The selectivity obtained with the flow cell in the PV-EC and PV-B-EC experiments is distinct, although CO remains the dominant product in both cases. However, we find no decisive evidence that this difference in selectivity originates from changes in microstructural features or in the silver oxidation state under either dynamic or constant voltage profiles. For Grid 2 and Grid 3, despite a current variation of approximately fivefold in grid 2, the overall morphology, surface texture of the silver particles, and the emergence of smaller Ag particle sizes are remarkably similar. This observation highlights the structural resilience of the Ag catalyst, independent of the applied voltage–current profile during the 10 min H-cell experiment. Preserving catalyst structure is generally desirable, as it helps maintain targeted active-site characteristics and can therefore sustain catalytic activity and selectivity.⁶³ Based on these observations, we propose that selectivity differences emerging on short time scales are likely governed by macroscopic effects, such as gas-diffusion electrode (GDE) flooding or salt deposition on the membrane or within the GDE, both of which are well documented in flow-cell CO₂ electrolysis systems.

In our recent work on Ag-GDE efficiency in PV-EC systems under realistic field irradiance and temperature profiles, we highlighted the importance of developing cathodes that retain high selectivity despite the unavoidable broad variations in current density encountered in practical operation.³³ Here, we demonstrate PV-B-EC as an effective strategy to mitigate current density fluctuations and reduce the operating voltage, enabling continuous electrolysis during both day and night. Consequently, operation in a PV-B-EC configuration substantially relaxes the requirement for cathodes to sustain high selectivity across wide current density ranges.

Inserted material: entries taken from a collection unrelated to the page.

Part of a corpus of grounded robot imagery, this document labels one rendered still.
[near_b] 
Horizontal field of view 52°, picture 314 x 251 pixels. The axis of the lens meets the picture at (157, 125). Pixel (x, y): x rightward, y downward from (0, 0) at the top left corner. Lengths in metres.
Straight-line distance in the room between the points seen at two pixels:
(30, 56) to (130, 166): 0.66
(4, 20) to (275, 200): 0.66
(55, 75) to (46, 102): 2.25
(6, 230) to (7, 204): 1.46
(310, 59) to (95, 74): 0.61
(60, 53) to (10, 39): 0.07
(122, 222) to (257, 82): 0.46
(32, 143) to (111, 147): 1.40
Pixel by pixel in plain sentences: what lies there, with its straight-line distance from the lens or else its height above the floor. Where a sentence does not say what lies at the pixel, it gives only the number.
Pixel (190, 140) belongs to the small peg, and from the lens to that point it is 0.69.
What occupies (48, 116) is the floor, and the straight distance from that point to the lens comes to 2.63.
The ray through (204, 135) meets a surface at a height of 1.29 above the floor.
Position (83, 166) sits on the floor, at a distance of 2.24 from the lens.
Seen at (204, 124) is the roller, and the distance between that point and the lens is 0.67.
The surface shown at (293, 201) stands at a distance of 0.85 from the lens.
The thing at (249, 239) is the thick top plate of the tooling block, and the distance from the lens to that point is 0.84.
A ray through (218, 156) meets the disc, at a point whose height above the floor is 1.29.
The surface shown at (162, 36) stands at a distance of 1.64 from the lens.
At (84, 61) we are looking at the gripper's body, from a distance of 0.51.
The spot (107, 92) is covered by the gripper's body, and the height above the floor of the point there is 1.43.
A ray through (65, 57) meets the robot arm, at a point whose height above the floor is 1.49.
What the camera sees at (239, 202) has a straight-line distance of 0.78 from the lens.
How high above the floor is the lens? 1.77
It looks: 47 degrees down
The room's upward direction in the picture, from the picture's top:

Energy balance comparison between PV-EC and PV-B-EC in double-day, single night cycles

The energy balance presented in this section evaluate the efficiency of converting a one-day photovoltaic energy output into chemicals. In both device configurations, the Ag-GDE in the electrochemical cell was unchanged. To minimize the influence of the catalyst age when evaluating the system performance, we compared day 2 of the PV-EC experiment with day 1 + long night on PV-B-EC. With identical PV area and efficiency in PV-EC and PV-B-EC configurations, Fig. 9a and b show identical cumulative maximum attainable PV energies, 0.722 Wh. As shown in Fig. 9a, EC is the only load, and its operating energy reached 0.69 Wh, representing a remarkable energy coupling factor of 0.96, on par with values achieved with maximum power point trackers.⁶⁴ As shown in Fig. 9b, with a parallelly connected load B and EC load, the cumulative operating energy at the end of day 1 is 0.716 Wh, corresponding to an energy coupling of 0.99. This value is higher than that achieved in the PV-EC configuration and exceeds typical values obtained with a maximum power point tracker across a broad range of PV power inputs (from 0.2 sun to 1.1 sun). This remarkable result aligns with our previous observations of improved coupling efficiency.^46–48 PV-B-EC combinations are therefore a very attractive option for PV-storage integration, addressing timescales from hours to seasons with a high degree of intrinsic operational stability without any active control.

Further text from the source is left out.